- [EXERCISE OBJECTIVE]: For the entries below, print exactly the lines between the line holding "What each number" and the line holding "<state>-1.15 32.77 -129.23", inclusive, and nothing else.

- [TASK INPUTS]:

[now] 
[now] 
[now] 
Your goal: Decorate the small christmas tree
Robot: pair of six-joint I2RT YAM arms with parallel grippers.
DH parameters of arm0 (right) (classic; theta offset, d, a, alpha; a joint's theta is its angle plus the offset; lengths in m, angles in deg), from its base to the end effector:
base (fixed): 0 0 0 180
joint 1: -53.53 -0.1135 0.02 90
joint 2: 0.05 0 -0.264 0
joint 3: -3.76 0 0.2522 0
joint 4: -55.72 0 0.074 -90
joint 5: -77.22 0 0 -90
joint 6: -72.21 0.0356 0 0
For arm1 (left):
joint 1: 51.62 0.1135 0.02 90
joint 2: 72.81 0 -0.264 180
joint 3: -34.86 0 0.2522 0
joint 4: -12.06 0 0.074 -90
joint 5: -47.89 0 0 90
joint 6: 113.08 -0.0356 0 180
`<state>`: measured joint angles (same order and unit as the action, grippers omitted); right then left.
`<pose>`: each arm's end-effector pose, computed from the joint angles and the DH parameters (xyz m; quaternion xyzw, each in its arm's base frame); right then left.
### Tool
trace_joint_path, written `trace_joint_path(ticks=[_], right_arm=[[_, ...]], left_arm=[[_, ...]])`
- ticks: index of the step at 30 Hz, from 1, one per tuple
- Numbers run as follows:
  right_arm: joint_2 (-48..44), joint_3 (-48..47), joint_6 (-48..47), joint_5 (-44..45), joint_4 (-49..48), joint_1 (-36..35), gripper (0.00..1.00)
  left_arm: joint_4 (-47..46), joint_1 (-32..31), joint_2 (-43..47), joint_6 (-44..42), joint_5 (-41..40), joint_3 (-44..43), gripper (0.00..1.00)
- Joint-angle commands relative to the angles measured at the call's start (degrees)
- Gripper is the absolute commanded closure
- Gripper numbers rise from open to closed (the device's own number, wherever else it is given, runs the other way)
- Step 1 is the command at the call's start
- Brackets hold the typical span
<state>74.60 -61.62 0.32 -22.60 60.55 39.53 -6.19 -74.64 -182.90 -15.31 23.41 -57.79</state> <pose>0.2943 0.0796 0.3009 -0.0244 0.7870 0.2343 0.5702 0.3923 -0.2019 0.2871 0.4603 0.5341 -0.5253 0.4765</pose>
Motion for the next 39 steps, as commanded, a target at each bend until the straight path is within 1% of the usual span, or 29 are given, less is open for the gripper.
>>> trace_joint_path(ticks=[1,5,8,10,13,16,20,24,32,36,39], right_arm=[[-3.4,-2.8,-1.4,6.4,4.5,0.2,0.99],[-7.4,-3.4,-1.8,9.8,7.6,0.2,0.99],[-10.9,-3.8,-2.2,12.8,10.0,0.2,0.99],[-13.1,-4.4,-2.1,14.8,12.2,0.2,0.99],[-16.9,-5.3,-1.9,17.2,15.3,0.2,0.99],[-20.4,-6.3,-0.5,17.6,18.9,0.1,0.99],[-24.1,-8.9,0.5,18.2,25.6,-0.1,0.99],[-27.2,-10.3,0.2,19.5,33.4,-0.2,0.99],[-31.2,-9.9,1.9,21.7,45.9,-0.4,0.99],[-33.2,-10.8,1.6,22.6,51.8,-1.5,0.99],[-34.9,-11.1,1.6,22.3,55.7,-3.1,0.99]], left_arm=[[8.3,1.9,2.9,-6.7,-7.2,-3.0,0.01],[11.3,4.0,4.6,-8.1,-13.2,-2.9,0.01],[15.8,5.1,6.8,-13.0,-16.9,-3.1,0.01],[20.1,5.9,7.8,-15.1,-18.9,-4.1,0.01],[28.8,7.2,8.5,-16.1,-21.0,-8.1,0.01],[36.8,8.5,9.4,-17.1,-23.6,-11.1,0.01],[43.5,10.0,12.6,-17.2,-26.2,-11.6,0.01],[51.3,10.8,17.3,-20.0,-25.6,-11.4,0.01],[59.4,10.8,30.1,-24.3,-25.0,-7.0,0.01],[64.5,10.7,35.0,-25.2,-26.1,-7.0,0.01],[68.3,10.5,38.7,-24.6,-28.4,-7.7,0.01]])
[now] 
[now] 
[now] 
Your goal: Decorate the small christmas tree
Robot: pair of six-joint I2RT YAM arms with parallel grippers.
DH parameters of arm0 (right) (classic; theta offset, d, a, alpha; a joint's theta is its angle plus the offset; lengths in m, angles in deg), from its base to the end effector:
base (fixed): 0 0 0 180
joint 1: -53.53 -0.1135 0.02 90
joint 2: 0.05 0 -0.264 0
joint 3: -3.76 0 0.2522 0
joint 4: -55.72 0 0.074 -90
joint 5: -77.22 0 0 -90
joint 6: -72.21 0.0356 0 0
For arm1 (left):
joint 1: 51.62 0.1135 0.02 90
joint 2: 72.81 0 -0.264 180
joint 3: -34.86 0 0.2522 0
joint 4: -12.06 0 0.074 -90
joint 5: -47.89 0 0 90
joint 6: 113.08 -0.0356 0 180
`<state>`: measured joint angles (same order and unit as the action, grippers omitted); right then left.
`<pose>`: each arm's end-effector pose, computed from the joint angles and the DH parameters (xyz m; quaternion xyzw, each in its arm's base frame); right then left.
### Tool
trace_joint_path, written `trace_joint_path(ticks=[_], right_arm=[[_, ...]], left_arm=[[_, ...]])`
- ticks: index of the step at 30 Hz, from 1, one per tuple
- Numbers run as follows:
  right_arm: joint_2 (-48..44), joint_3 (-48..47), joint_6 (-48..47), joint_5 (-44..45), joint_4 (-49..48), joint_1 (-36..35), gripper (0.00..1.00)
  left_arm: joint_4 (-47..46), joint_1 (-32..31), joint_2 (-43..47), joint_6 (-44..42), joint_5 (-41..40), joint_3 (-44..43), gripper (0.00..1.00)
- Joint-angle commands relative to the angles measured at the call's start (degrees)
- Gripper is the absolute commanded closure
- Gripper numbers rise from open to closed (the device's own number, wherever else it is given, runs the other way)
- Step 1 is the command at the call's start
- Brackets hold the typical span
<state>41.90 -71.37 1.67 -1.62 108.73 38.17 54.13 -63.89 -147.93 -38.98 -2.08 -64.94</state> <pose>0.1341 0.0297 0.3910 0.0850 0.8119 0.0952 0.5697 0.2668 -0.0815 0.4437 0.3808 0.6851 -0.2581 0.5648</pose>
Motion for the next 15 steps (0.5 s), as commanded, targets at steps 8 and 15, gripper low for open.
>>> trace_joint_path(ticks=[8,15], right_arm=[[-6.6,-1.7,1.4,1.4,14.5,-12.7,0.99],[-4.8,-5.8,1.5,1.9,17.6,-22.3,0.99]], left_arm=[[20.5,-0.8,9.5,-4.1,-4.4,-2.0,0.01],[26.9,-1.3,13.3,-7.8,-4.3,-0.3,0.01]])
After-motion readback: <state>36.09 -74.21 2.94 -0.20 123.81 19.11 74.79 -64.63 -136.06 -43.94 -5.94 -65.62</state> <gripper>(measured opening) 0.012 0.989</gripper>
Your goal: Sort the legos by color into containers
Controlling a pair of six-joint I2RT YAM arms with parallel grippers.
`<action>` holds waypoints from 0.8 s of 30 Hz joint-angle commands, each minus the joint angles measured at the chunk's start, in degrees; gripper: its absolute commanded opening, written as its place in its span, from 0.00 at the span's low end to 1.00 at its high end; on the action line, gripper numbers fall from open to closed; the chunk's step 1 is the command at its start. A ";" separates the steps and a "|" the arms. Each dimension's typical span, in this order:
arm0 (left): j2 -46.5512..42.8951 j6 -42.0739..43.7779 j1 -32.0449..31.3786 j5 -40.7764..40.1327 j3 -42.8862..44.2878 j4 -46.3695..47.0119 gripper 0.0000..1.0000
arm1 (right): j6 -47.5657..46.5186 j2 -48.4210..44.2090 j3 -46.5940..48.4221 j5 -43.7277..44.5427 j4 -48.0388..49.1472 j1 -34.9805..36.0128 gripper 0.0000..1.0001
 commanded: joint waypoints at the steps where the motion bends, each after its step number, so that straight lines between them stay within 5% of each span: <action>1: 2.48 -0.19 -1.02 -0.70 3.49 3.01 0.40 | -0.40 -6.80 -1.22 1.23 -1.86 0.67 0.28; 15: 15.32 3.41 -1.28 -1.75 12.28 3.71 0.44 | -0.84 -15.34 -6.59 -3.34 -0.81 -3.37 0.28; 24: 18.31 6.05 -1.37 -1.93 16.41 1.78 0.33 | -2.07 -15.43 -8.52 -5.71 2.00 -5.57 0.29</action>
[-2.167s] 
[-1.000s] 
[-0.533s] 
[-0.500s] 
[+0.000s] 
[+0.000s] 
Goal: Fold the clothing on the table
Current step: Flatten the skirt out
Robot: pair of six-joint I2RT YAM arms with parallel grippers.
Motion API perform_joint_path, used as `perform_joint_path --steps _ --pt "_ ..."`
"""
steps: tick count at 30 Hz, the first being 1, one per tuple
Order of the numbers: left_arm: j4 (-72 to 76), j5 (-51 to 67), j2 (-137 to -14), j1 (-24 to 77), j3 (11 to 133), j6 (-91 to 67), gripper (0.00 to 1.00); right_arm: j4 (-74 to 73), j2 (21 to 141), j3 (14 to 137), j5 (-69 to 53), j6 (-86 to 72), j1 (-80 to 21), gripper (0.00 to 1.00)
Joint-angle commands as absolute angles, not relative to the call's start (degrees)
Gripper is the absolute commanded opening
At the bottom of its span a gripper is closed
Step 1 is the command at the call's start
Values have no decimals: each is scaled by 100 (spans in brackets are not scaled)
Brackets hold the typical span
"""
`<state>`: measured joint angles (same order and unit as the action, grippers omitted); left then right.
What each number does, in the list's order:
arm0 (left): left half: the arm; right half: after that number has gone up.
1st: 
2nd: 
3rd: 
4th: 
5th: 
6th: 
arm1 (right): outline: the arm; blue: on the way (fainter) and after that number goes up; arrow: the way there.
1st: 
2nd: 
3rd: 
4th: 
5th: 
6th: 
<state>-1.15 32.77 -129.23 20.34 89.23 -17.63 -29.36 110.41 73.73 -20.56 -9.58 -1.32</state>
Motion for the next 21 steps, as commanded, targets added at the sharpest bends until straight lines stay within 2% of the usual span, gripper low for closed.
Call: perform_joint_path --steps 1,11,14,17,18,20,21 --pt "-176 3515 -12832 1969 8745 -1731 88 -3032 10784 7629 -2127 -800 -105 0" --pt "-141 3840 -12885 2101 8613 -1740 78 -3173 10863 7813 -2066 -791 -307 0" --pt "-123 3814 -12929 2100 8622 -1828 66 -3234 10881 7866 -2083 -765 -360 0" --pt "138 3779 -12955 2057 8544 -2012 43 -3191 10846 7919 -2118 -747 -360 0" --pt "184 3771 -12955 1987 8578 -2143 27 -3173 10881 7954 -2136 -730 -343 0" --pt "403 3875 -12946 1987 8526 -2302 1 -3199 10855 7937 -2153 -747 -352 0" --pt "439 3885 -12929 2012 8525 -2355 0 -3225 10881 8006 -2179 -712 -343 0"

- [RESULT BELOW]:
What each number does, in the list's order:
arm0 (left): left half: the arm; right half: after that number has gone up.
1st: 
2nd: 
3rd: 
4th: 
5th: 
6th: 
arm1 (right): outline: the arm; blue: on the way (fainter) and after that number goes up; arrow: the way there.
1st: 
2nd: 
3rd: 
4th: 
5th: 
6th: 
<state>-1.15 32.77 -129.23 20.34 89.23 -17.63 -29.36 110.41 73.73 -20.56 -9.58 -1.32</state>

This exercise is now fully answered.